## Task description
With pictures removed, the data below should be returned exactly.
=======
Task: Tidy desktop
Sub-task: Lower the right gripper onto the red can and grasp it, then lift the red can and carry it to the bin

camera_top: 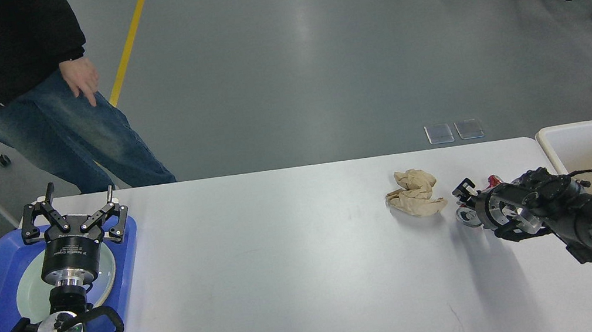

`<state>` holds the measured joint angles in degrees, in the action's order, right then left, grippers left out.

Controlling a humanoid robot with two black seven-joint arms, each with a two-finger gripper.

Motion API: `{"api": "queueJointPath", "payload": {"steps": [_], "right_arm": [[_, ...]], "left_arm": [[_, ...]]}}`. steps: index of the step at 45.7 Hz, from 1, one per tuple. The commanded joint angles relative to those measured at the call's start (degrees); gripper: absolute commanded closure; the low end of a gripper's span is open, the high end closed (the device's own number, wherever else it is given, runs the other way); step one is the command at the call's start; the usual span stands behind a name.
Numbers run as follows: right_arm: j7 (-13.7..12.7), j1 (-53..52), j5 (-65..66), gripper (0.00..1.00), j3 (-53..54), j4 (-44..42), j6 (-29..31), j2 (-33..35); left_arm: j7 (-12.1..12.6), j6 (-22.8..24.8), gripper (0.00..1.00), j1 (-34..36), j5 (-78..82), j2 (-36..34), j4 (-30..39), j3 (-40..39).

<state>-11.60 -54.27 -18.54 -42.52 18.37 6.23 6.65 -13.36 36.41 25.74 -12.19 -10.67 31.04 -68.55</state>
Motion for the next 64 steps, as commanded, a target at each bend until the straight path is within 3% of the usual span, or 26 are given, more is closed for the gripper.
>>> {"api": "queueJointPath", "payload": {"steps": [1, 15, 29, 33, 48, 64], "right_arm": [[-0.09, -0.04, 0.0, 0.52, 0.16, 0.08, 0.01, 0.03], [-0.53, -1.8, -0.35, 1.0, 0.77, 3.07, 1.24, 1.43], [-1.49, -13.13, 0.09, 1.0, -0.98, 19.67, 1.94, 11.97], [-2.2, -20.5, 0.26, 1.0, -7.38, 26.26, 4.84, 15.23], [-1.93, -55.74, 4.56, 1.0, -30.77, 57.99, 9.94, 16.11], [-2.11, -78.7, 12.83, 1.0, -33.24, 76.19, 23.82, 16.72]], "left_arm": [[0.0, -0.02, 0.04, 0.01, -0.02, 0.03, -0.02, 0.0], [0.0, -0.02, 0.04, 0.01, -0.02, 0.03, 0.07, 0.09], [0.0, -0.02, 0.04, 0.01, -0.02, 0.03, 0.07, 0.09], [0.0, -0.02, 0.04, 0.01, 0.06, 0.03, 0.07, 0.0], [0.0, -0.02, 0.04, 0.01, 0.06, -0.06, -0.02, 0.0], [0.0, -0.02, 0.04, 0.01, -0.02, -0.06, -0.02, 0.09]]}}
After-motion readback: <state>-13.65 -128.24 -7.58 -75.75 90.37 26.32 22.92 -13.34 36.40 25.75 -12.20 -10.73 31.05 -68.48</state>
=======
## Finished exercise
Task: Tidy desktop
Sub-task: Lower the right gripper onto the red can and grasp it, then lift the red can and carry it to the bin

camera_top: 

`<state>` holds the measured joint angles in degrees, in the action's order, right then left, grippers left out.

Controlling a humanoid robot with two black seven-joint arms, each with a two-finger gripper.

Motion API: `{"api": "queueJointPath", "payload": {"steps": [_], "right_arm": [[_, ...]], "left_arm": [[_, ...]]}}`. steps: index of the step at 45.7 Hz, from 1, one per tuple. The commanded joint angles relative to those measured at the call's start (degrees); gripper: absolute commanded closure; the low end of a gripper's span is open, the high end closed (the device's own number, wherever else it is given, runs the other way); step one is the command at the call's start; the usual span stands behind a name.
Numbers run as follows: right_arm: j7 (-13.7..12.7), j1 (-53..52), j5 (-65..66), gripper (0.00..1.00), j3 (-53..54), j4 (-44..42), j6 (-29..31), j2 (-33..35); left_arm: j7 (-12.1..12.6), j6 (-22.8..24.8), gripper (0.00..1.00), j1 (-34..36), j5 (-78..82), j2 (-36..34), j4 (-30..39), j3 (-40..39).

<state>-11.60 -54.27 -18.54 -42.52 18.37 6.23 6.65 -13.36 36.41 25.74 -12.19 -10.67 31.04 -68.55</state>
Motion for the next 64 steps, as commanded, a target at each bend until the straight path is within 3% of the usual span, or 26 are given, more is closed for the gripper.
>>> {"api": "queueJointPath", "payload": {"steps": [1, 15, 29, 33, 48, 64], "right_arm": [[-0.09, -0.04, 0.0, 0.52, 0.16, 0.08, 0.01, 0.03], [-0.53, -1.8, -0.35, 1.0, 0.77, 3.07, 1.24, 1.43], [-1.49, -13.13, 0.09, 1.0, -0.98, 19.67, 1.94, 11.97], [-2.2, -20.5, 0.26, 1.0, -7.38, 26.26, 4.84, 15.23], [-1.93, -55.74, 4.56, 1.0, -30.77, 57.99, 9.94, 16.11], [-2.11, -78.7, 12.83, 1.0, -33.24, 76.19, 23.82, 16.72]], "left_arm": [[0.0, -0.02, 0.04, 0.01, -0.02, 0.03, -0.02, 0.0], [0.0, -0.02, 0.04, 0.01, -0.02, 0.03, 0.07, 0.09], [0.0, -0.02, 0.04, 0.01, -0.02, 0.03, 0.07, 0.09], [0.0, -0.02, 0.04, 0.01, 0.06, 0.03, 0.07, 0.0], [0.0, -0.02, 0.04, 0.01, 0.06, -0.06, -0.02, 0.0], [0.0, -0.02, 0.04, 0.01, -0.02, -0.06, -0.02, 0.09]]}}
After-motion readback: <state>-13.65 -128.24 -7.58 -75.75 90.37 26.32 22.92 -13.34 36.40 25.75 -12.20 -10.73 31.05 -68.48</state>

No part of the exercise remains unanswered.